**Exercise:** Go through the lines below. Copy those with "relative".

**Records for this task:**
════════════════════
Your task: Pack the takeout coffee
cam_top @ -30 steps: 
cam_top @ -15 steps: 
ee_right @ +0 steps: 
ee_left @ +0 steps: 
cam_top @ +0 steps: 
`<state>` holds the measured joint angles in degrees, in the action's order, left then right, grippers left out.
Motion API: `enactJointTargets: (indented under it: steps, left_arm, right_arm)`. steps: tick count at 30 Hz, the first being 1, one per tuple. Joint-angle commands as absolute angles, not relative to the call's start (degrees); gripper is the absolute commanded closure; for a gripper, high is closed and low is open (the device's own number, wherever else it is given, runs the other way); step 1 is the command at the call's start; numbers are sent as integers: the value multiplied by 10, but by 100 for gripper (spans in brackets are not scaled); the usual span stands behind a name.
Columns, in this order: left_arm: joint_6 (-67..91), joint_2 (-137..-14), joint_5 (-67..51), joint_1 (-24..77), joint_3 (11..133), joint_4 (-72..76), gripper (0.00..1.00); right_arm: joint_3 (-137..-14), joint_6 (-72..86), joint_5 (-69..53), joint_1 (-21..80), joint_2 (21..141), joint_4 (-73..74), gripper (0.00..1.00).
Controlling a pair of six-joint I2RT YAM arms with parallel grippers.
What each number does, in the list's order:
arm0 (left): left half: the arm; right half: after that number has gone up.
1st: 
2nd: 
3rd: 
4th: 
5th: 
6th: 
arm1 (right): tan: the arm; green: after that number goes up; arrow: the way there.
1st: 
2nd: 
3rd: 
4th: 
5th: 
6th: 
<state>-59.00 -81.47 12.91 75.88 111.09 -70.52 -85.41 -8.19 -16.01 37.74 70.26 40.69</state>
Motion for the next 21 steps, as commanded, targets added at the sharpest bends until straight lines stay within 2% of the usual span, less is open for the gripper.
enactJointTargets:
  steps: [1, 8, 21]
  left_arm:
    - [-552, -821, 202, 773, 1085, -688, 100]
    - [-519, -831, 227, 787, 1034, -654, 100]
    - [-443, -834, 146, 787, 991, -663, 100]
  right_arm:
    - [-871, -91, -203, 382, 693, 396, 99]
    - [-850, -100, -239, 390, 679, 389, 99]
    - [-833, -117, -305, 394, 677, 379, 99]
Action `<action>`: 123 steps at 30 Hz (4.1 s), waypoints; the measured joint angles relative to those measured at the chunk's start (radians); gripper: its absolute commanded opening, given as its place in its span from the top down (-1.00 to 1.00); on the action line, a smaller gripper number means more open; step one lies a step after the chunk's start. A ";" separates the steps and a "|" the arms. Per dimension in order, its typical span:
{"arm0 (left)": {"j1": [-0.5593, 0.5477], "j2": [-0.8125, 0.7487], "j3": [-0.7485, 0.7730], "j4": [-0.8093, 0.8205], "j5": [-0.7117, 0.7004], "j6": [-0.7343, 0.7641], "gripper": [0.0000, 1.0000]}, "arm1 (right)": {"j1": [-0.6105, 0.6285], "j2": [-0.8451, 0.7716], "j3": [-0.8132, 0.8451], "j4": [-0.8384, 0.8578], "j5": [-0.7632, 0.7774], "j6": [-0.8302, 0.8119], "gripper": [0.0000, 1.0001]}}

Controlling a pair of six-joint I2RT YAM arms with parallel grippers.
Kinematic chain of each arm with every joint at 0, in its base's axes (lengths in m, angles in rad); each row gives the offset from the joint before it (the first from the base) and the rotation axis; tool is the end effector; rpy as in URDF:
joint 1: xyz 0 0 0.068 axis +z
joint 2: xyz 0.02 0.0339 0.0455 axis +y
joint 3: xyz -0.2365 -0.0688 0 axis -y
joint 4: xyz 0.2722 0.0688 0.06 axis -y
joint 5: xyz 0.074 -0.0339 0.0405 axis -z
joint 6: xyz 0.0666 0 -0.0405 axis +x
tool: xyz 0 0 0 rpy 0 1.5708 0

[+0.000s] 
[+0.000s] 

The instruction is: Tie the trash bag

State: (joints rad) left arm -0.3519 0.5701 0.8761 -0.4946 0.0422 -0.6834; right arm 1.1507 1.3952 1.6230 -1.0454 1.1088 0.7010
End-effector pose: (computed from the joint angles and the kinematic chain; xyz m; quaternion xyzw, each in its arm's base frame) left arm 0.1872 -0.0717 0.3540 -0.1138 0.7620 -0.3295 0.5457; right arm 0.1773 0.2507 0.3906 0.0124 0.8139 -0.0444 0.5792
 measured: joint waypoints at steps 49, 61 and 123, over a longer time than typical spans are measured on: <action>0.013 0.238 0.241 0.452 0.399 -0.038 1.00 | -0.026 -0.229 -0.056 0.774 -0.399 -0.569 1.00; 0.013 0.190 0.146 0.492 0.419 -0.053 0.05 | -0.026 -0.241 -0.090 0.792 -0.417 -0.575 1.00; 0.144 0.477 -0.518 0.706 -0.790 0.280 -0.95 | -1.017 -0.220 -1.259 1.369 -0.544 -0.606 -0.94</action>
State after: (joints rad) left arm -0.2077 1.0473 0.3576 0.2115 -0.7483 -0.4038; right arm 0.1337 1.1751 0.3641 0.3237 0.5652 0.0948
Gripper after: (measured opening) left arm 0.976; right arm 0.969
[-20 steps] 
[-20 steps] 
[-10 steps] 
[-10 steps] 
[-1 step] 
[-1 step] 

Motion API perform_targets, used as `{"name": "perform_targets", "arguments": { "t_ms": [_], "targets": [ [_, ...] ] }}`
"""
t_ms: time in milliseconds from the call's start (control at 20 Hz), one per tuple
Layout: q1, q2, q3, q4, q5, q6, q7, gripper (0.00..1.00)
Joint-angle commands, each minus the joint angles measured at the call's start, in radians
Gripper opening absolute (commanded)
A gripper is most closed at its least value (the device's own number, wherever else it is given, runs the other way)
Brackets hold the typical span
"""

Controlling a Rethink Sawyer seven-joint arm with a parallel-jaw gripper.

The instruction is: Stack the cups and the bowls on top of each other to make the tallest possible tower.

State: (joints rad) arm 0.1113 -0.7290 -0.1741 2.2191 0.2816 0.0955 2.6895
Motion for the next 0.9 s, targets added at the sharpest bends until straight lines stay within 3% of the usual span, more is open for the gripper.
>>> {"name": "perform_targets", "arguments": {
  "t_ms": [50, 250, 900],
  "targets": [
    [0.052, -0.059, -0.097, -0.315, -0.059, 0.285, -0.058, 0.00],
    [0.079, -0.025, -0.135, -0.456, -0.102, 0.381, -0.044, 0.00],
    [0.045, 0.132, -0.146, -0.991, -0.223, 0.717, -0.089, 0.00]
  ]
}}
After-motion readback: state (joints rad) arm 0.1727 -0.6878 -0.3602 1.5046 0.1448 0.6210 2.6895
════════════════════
**Exercise answer:**
Motion API: `enactJointTargets: (indented under it: steps, left_arm, right_arm)`. steps: tick count at 30 Hz, the first being 1, one per tuple. Joint-angle commands as absolute angles, not relative to the call's start (degrees); gripper is the absolute commanded closure; for a gripper, high is closed and low is open (the device's own number, wherever else it is given, runs the other way); step 1 is the command at the call's start; numbers are sent as integers: the value multiplied by 10, but by 100 for gripper (spans in brackets are not scaled); the usual span stands behind a name.
Action `<action>`: 123 steps at 30 Hz (4.1 s), waypoints; the measured joint angles relative to those measured at the chunk's start (radians); gripper: its absolute commanded opening, given as its place in its span from the top down (-1.00 to 1.00); on the action line, a smaller gripper number means more open; step one lies a step after the chunk's start. A ";" separates the steps and a "|" the arms. Per dimension in order, its typical span:

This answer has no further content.